The final piece of this unsolvable puzzle is Craig Sheffer, who plays a hacker, man of the people, and confused fan of goth music (His concept of goth is pastel blue shirts with matching bandanas). He says things like “Dude, that is totally awesome!” and he means them. He hacks in to the airplane’s feed to watch Mr. Craven’s concert at the very moment an FBI agent tries to arrest him, AND at the very moment that terrorists, including someone who appears to be Mr. Craven, hijack the airplane. Naturally, Sheffer’s Nick is the only character in this NASHVILLE-of-terrible-movies capable of fixing things. So he totally hacks in to computers and totally helps to land the plane using a computer flight simulator. And no, I totally didn’t make that up.

In case you’re wondering, the pervasive dumbness doesn’t stop with the airplane concert idea, which takes place in a magical impossible place between first class and coach which I dubbed “The Impossible Zone.” In the film’s funniest goof, Craven wakes up bound in a storage closet somewhere on the plane. The only problem is the floor of this “closet” is clearly made out of concrete, which is a building material engineers tend to avoid when designing airplanes.

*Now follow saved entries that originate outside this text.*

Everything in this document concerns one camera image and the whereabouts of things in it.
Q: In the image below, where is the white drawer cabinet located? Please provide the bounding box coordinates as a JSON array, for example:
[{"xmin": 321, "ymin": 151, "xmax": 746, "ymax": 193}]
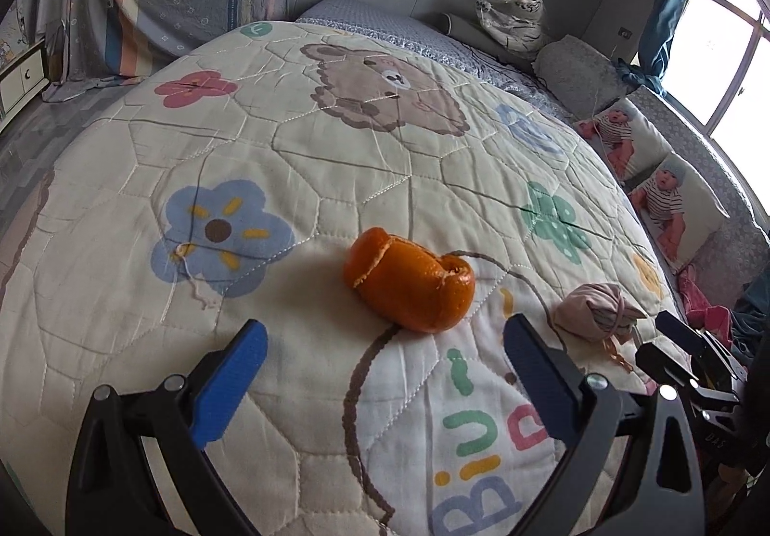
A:
[{"xmin": 1, "ymin": 41, "xmax": 50, "ymax": 120}]

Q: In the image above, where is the left blue curtain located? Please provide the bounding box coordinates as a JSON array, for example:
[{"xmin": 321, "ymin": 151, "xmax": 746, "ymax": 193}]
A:
[{"xmin": 614, "ymin": 0, "xmax": 688, "ymax": 97}]

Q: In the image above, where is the baby print pillow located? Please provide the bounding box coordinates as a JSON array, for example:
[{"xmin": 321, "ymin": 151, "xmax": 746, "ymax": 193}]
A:
[
  {"xmin": 629, "ymin": 153, "xmax": 730, "ymax": 273},
  {"xmin": 573, "ymin": 97, "xmax": 672, "ymax": 183}
]

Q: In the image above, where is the left baby print pillow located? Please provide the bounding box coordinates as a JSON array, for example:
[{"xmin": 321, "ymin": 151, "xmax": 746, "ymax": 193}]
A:
[{"xmin": 573, "ymin": 97, "xmax": 672, "ymax": 183}]

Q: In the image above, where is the pink face mask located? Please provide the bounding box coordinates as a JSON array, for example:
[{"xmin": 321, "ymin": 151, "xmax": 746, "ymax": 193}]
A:
[{"xmin": 552, "ymin": 283, "xmax": 646, "ymax": 373}]

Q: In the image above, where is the window with metal frame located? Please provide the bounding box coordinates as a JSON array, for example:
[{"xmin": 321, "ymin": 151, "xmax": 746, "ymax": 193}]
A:
[{"xmin": 664, "ymin": 0, "xmax": 769, "ymax": 206}]

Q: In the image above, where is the right baby print pillow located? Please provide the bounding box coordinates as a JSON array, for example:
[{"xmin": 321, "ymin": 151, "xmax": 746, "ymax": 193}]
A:
[{"xmin": 629, "ymin": 153, "xmax": 730, "ymax": 273}]

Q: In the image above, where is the grey bolster pillow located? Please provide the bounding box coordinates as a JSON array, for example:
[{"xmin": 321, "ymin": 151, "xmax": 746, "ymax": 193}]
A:
[{"xmin": 436, "ymin": 12, "xmax": 532, "ymax": 72}]

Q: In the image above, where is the orange peel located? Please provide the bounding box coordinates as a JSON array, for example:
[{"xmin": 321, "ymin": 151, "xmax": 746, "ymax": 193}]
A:
[{"xmin": 342, "ymin": 227, "xmax": 475, "ymax": 334}]

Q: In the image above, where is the cartoon patterned quilt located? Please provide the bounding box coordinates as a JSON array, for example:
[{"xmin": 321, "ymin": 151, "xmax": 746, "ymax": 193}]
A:
[{"xmin": 1, "ymin": 23, "xmax": 677, "ymax": 535}]

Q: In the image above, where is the white tiger plush toy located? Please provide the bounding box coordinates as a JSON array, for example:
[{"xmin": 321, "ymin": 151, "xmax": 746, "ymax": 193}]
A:
[{"xmin": 476, "ymin": 0, "xmax": 547, "ymax": 55}]

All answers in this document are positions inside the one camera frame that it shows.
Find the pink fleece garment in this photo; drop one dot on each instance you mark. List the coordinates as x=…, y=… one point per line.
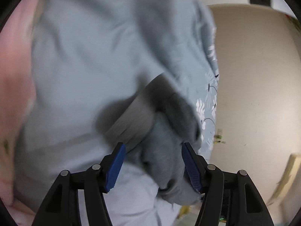
x=17, y=98

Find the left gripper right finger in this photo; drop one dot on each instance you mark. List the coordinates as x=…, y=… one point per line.
x=232, y=197

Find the blue floral duvet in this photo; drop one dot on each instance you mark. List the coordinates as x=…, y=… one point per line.
x=79, y=46

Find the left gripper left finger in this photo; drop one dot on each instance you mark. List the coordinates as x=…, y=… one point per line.
x=61, y=204

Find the dark grey sweater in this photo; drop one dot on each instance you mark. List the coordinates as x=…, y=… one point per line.
x=153, y=121

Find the wall power socket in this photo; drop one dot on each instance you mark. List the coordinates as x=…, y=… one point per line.
x=218, y=137

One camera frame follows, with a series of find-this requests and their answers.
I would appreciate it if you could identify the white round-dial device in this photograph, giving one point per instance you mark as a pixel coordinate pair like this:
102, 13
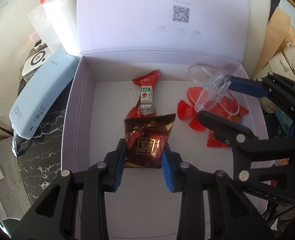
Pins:
34, 62

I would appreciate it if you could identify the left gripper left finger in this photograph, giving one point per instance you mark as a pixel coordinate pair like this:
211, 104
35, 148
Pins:
121, 150

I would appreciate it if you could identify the white foam sheet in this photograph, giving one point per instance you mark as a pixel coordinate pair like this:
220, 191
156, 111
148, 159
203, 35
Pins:
259, 11

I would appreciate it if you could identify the red fan propeller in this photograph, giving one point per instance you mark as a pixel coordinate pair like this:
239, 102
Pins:
187, 111

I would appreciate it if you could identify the light blue power bank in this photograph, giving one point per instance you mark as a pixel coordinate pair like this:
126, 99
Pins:
40, 92

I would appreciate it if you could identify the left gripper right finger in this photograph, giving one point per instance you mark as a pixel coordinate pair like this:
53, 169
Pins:
167, 172

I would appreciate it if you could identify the brown chocolate candy packet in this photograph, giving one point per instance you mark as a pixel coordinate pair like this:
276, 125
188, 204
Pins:
146, 139

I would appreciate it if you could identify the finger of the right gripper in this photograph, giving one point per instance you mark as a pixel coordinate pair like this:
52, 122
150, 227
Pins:
226, 130
248, 87

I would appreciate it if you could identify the lavender open gift box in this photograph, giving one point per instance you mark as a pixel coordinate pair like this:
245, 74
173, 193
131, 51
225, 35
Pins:
124, 39

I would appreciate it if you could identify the white cartoon dog bottle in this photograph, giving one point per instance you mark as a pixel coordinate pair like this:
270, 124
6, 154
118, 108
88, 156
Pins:
282, 63

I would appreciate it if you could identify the red gold candy packet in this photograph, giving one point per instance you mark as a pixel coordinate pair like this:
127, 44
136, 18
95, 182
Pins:
229, 109

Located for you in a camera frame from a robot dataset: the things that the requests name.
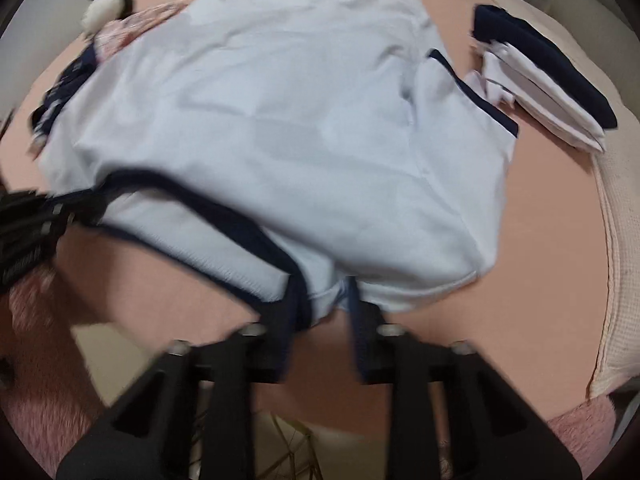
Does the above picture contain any gold wire frame stand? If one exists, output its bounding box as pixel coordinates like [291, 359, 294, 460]
[254, 413, 324, 479]

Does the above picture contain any navy striped garment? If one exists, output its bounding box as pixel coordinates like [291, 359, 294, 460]
[29, 41, 99, 138]

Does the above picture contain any folded white navy clothes stack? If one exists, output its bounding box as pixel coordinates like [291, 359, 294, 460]
[465, 4, 617, 154]

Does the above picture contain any white t-shirt navy trim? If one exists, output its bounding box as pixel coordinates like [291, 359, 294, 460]
[39, 0, 518, 320]

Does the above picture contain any cream knitted blanket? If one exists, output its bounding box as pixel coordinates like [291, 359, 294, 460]
[482, 0, 640, 401]

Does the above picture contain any black white panda plush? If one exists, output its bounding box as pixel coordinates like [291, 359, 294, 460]
[80, 0, 134, 38]

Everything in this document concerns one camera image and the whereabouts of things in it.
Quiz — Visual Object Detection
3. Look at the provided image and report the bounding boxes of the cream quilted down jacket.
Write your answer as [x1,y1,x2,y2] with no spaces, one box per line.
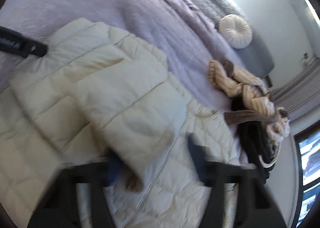
[1,18,239,227]

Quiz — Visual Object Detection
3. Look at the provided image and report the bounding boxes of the black knit garment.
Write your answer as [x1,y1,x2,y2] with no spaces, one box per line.
[225,95,277,184]

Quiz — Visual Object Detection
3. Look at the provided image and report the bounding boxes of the dark framed window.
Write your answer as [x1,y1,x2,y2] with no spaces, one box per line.
[293,124,319,227]

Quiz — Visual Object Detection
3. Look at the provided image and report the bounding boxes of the beige striped robe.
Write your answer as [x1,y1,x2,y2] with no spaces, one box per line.
[208,60,290,142]

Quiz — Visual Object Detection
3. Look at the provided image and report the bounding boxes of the grey curtain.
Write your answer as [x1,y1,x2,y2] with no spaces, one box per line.
[273,58,319,121]

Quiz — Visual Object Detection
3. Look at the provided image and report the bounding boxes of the lavender plush bed blanket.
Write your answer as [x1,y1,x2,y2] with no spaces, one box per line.
[1,0,242,113]

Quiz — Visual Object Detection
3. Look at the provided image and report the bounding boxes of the grey upholstered headboard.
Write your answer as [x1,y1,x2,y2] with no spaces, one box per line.
[235,32,274,78]

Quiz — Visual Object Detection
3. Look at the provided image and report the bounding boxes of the white round pleated cushion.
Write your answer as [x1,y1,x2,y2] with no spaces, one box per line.
[219,14,253,49]

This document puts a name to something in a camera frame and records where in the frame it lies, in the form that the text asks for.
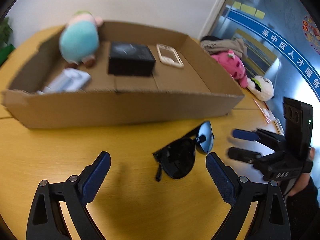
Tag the blue banner with characters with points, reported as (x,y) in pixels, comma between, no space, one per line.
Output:
(301,64)

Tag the black product box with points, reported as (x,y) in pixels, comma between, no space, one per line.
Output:
(129,59)

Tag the white folding phone stand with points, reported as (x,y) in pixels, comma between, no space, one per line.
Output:
(70,80)

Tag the potted green plant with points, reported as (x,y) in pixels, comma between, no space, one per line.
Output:
(5,32)

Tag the cardboard tray box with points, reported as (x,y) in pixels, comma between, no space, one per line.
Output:
(201,89)

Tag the blue pink plush doll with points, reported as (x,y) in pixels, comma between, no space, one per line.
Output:
(79,40)

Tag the pink plush toy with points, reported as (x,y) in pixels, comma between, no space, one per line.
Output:
(233,65)

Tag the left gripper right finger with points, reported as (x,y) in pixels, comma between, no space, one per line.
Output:
(270,220)

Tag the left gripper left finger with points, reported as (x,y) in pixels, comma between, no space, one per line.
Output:
(46,220)

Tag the green cloth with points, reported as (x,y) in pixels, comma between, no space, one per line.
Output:
(5,52)

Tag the person's right hand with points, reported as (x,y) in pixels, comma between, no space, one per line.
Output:
(304,178)

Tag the beige folded cloth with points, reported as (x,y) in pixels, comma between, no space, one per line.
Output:
(213,45)

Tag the pink pen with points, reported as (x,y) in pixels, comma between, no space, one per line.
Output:
(262,112)

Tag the black sunglasses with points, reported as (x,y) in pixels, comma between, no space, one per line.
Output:
(177,158)

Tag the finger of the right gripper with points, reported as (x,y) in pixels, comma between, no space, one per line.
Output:
(246,156)
(271,140)

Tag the black camera box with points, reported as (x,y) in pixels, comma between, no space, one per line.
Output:
(298,128)

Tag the panda plush toy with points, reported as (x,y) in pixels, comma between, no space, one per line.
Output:
(262,88)

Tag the beige clear phone case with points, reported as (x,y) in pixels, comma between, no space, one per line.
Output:
(169,56)

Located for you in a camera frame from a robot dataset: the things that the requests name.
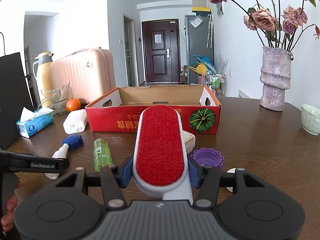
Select blue tissue pack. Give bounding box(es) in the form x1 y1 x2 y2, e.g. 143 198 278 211
16 107 54 138

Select dried pink roses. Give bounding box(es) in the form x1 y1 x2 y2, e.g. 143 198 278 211
208 0 319 52

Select pale green bowl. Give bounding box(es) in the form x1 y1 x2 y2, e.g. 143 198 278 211
301 104 320 136

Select white translucent plastic box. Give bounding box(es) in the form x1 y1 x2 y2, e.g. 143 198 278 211
63 109 88 135

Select purple bottle cap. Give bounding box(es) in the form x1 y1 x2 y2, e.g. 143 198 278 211
191 147 224 167

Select black laptop screen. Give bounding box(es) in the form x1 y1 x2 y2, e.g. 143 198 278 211
0 53 34 150

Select beige soap box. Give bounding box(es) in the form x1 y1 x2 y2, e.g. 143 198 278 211
183 131 196 154

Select grey refrigerator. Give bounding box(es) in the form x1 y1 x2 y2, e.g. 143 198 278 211
184 14 215 85

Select red lint brush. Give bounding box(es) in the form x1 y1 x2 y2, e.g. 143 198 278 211
133 105 193 204

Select clear glass cup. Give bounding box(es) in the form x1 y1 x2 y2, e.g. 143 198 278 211
45 85 69 114

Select orange fruit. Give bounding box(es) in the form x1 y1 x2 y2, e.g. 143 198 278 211
66 99 81 112

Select green spray bottle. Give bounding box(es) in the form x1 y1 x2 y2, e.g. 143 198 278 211
93 138 113 172

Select yellow thermos jug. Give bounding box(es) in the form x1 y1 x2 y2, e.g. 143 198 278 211
33 51 53 107

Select wire storage rack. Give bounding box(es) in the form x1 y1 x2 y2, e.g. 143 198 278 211
205 70 226 96

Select red cardboard pumpkin box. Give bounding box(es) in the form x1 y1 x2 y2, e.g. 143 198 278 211
86 85 221 134

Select pink textured vase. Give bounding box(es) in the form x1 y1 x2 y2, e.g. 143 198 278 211
260 46 292 112

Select white bottle blue cap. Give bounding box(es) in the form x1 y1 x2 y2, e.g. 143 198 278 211
44 134 84 181

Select pink suitcase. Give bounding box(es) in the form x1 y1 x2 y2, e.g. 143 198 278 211
50 48 116 104

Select dark brown entrance door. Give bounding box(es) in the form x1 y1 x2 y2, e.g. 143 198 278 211
142 19 180 84

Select person's left hand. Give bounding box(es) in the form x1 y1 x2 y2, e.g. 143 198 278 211
1 193 18 232

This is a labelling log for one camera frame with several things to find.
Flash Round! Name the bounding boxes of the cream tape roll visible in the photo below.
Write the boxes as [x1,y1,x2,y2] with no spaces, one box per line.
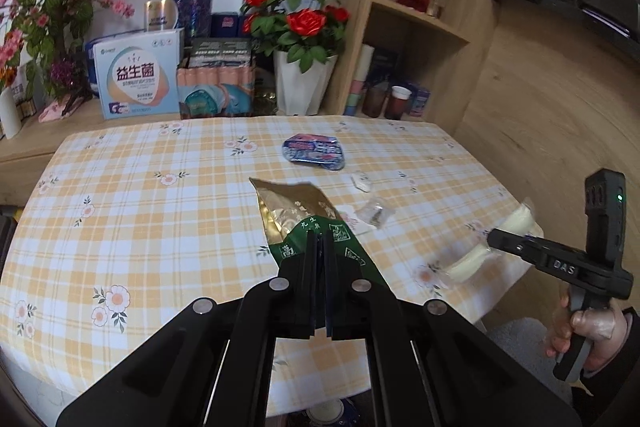
[439,197,544,285]

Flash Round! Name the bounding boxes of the green gold snack wrapper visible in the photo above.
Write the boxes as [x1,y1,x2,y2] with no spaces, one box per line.
[250,178,386,286]

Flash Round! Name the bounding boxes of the green lidded paper bowl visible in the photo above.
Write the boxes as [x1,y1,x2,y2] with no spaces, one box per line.
[305,399,360,427]

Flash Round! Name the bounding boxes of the person's right hand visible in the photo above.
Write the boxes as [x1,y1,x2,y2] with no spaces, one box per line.
[544,289,632,373]

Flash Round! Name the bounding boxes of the colourful marker pen pack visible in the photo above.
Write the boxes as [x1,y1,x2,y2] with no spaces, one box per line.
[336,205,376,236]

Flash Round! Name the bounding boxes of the clear crumpled plastic bag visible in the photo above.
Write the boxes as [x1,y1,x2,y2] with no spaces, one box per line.
[356,197,395,229]

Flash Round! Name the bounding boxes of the blue pink crumpled wrapper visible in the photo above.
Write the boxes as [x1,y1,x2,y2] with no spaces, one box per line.
[282,133,345,171]

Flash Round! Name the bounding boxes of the wooden shelf unit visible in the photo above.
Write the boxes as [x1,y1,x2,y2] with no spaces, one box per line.
[319,0,640,308]

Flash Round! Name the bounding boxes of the yellow plaid flowered tablecloth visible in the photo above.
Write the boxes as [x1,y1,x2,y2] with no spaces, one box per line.
[1,116,527,424]

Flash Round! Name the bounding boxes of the white flower vase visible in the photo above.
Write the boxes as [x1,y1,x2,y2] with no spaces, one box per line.
[274,51,337,116]

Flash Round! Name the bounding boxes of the small purple blue box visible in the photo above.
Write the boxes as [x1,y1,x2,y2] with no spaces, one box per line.
[406,87,431,118]

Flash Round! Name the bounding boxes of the red paper cup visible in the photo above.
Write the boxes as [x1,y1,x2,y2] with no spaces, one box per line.
[384,86,412,120]

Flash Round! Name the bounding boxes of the brown plastic cup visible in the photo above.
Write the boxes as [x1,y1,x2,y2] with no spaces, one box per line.
[361,81,390,118]

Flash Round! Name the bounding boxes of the pink teal striped gift box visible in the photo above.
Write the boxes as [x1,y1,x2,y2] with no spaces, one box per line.
[176,61,255,119]

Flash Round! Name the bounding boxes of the stack of pastel cups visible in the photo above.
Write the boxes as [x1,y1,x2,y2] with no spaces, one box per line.
[344,44,374,116]

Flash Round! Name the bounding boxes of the white blue probiotic box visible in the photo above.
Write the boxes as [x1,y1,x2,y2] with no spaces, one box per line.
[92,28,183,120]

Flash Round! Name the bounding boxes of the red rose bouquet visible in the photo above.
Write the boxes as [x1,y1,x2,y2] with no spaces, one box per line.
[241,0,350,74]

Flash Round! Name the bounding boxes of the dark blue patterned box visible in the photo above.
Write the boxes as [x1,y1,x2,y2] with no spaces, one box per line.
[174,0,213,48]

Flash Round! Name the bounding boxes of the orange flowers in white vase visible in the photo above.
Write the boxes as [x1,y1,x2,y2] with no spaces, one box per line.
[0,67,22,140]

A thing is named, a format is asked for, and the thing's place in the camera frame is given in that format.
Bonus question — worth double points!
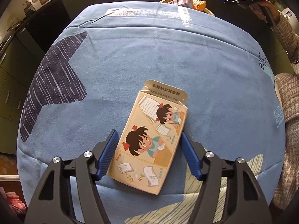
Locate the beige cartoon cardboard box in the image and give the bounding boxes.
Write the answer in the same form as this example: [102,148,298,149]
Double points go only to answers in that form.
[107,79,188,195]

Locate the orange foam fruit net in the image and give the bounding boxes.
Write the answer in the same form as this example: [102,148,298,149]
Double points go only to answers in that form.
[193,0,206,12]

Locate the small red white carton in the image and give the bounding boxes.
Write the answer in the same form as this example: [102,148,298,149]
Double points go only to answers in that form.
[167,0,193,9]

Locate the yellow rimmed blue trash bin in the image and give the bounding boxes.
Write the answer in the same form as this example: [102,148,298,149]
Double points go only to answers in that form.
[160,0,214,16]

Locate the person right hand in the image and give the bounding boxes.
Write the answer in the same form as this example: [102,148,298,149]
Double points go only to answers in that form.
[249,0,280,26]

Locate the blue printed tablecloth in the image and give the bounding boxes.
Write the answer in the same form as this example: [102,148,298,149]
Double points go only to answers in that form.
[17,2,285,223]

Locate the tweed jacket torso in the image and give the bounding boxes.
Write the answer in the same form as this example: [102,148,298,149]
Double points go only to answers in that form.
[273,15,299,210]

Until I read that message board post, I was unaware that TURBULENCE, starring Ray Liotta and Lauren Holly, had a single sequel. Apparently, the title was merely used as a way of getting what few people saw and enjoyed that movie to buy or rent an otherwise unrelated movie about a hijacked plane. Confusingly, Sheffer also stars in TURBULENCE 2: FEAR OF FLYER, as a completely different character. Made just two years ago, TURBULENCE 3 shows that the flag of of ugly films still waves proudly in the twenty-first century. You just have to know where to look for them.